The previous night, we saw Ann Savage again, in "Jungle Flight"(1947), this time as a Nice Chick who happens to be married to a murderer. Robert Lowery co-stars as "Kelly Jordan", the pilot for an air freight company based in Florida. Jordan and his partner "Andy Melton" (Robert Kent) fly ore and equipment out of Barton MacLane's mining camp in Central America. Melton is the daredevil of the two pilots, always taking chances in the dangerous remote location because he wants to make money. The men are paying off the planes, which they bought, and Jordan has run up a gambling debt that's put them in a very deep hole. So Melton flies at night, he flies on one engine, he flies through a deadly mountain pass; anything to keep the cash coming in. But one night he's overloaded and the freight shifts in-flight. He crashes and is killed. That leaves Jordan to try and revive the company.

He's hanging at the hotel when a slinky blonde walks in. She's "Laurey Roberts" (Savage), a nightclub singer from Florida. Only that's just a front. She's not a singer but a woman on the run. Laurey is married to "Tom Hammond" (Douglas Fowley, Kim's Dad), a convict who's just been paroled. She latches on to Jordan, and asks for a seat on his next cargo flight. Anything to get away from Hammond, who she knows will try to track her down. Jordan agrees to take her : "but I'm going to a mining camp. That's no place for a nice young woman like yourself. And besides, I thought you were a singer?" "Oh, well...I don't have any shows coming up, and I could really use some money." She offers to be the cook for the camp, but her cover story is starting to unravel. Meanwhile, Tom Hammond has committed a murder since he got out of prison, but we don't know that yet. At the mining camp, MacLane accepts Laurey after some gruff MacLane-style grumbling ("Dames don't belong in mines!"). She falls in love with Jordan, but then Tom Hammond buys a pack mule to take him through the jungle. He'll stop at nothing to find her. He's armed and dangerous, but he's messing with Barton Maclane, who by now has become quite fond of Laurey's cooking. 

Hammond is traced to the camp and arrested by "Police Captain Costa" (Duncan Renoldo) of La Cuesta (the fictional mining town), but he implicates Laurey in the murder, which of course she had nothing to do with.
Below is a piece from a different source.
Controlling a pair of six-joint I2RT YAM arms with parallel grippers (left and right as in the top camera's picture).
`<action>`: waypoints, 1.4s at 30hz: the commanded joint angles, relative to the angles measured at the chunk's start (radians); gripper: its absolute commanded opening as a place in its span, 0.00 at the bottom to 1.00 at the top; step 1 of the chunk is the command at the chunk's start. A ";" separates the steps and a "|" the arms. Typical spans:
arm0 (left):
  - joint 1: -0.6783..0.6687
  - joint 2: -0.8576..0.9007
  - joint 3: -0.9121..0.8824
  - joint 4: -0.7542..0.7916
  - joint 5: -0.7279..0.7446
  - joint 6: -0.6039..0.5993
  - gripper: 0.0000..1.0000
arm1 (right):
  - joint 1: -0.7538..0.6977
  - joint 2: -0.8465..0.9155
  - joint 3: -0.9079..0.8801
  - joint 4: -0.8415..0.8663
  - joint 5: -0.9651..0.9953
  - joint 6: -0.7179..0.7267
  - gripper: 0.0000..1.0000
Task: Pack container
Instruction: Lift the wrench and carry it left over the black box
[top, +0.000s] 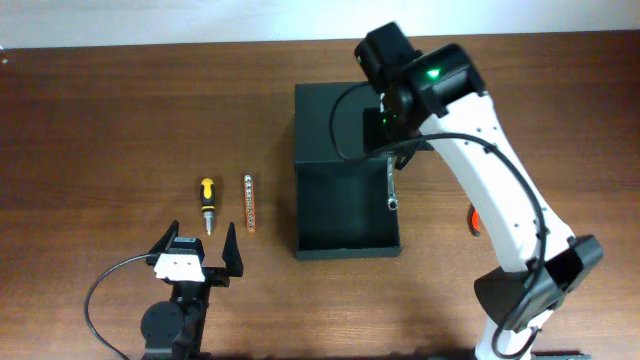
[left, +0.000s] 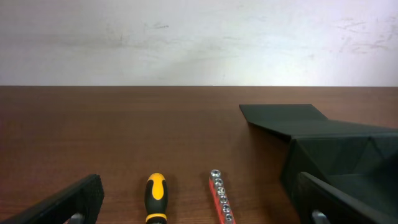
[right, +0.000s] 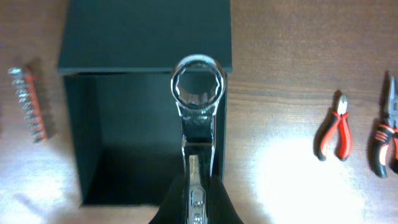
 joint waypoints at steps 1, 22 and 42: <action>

Captain Costa, taking no chances, decides to arrest Laurey as well as Hammond, but as they are being extradited to Florida, Hammond knocks Captain Costa out during the flight. Their plane crashes in the jungle and they are stranded. Kelly Jordan goes in search of the wreck to save Laurey.

There aren't as many fireworks as you might expect from such a story, especially one directed by our friend Sam Newfield, who cranked up the tension in all those hard-boiled Noirs he made with Hugh Beaumont. Maybe it's because he was working for Paramount this time instead of PRC, and perhaps they wanted to play up Ann Savage as a sweetheart (and victim), and dialed back the battling machismo. On a side note, we only recently thought it ludicrous that Savage would ever play "nice", but here she is, doing it with aplomb and once again showing her range. She wasn't named a Hollywood Legend for nothing.

But yeah, even Barton MacLane is subdued compared to usual. The only tough guy worth his usual salt is the perpetually crooked Douglas Fowley as Hammond. He always plays a nasty sort. None of this takes away from the story, however, which in the early going focuses on the pilots and their efforts to make their air freight company successful. Curt Bois, who played the pickpocket in "Casablanca" (a pivotal role in that film because he starts all of Bogart's trouble), has an amusing part here as "Pepe", a freight loader for the company who dreams of becoming a pilot himself. He provides comic relief. Newfield loves Ann Savage as much as we do, however, and has his camera on her most of the time. Two Big Thumbs Up for "Jungle Flight", which needs a restoration. The picture is soft and greyed-out. Still, it's watchable so don't miss it, it's very highly recommended. //// 

That's all I know for tonight. I wish you a nice weekend, and I send you Tons of Love as always.